Work task => Down to the last line below, give the listing again exactly.

Stored data =>
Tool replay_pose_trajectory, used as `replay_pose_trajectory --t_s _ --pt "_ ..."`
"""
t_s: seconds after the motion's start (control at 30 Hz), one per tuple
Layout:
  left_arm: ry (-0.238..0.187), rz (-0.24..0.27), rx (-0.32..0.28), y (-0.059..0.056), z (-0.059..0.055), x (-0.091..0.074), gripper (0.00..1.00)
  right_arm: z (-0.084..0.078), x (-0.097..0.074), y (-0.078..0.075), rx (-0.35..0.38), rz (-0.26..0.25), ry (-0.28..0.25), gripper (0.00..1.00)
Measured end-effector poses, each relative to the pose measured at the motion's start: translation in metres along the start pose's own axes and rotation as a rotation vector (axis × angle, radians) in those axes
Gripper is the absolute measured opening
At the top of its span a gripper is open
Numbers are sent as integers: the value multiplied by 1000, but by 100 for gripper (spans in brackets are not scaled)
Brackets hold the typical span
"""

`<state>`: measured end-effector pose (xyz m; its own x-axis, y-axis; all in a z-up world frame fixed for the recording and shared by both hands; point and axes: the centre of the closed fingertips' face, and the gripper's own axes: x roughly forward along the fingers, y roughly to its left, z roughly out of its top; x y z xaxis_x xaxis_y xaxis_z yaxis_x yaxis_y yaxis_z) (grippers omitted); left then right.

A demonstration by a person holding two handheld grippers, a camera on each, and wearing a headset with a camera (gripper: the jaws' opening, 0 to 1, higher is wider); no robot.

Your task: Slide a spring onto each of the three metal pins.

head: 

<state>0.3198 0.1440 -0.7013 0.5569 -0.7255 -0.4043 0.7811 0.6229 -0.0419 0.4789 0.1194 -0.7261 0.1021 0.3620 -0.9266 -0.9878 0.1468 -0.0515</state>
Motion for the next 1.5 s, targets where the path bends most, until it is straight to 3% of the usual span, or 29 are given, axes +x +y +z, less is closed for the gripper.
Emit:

Response area =>
Tool replay_pose_trajectory, used as `replay_pose_trajectory --t_s _ --pt "_ ..."`
"""
t_s: seconds after the motion's start (control at 30 Hz), one per tuple
Layout:
  left_arm: ry (-0.238..0.187), rz (-0.24..0.27), rx (-0.32..0.28), y (-0.059..0.056), z (-0.059..0.055), x (-0.091..0.074), gripper (0.00..1.00)
  right_arm: z (-0.084..0.078), x (-0.097..0.074), y (-0.078..0.075), rx (-0.35..0.38), rz (-0.26..0.25), ry (-0.28..0.25), gripper (0.00..1.00)
Measured end-effector poses, each relative to the pose measured at the motion's start: translation in metres along the start pose's own axes and rotation as a rotation vector (axis × angle, radians) in those axes
Gripper is the absolute measured opening
At the top of its span a gripper is open
Numbers are sent as integers: the value multiplied by 1000, but by 100 for gripper (spans in brackets are not scaled)
Brackets hold the typical span
"""

`<state>`: measured end-effector pose (xyz m; its own x-axis, y-axis; all in a z-up world frame fixed for the recording and shared by both hands; point and axes: the centre of the closed fingertips' face, and the gripper's own axes: x roughly forward along the fingers, y roughly to its left, z roughly out of its top; x y z xaxis_x xaxis_y xaxis_z yaxis_x yaxis_y yaxis_z) (grippers omitted); left then right.

A demonstration by a person holding two handheld grippers, a camera on each, and wearing a headset with a camera (gripper: the jaws' opening, 0 to 1, higher is wider); no robot.

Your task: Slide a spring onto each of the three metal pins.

head: 

<state>0.3198 0.1440 -0.7013 0.5569 -0.7255 -0.4043 0.7811 0.6229 -0.0419 0.4789 0.1194 -0.7261 0.1021 0.3620 -0.9266 -0.9878 0.1468 -0.0515</state>
Motion for the next 1.5 s, targets where the path bends most, until it is straight to 3% of the usual span, or 29 are given, axes +x +y +z, less is closed for the gripper.
Emit:

This response contains the complete answer.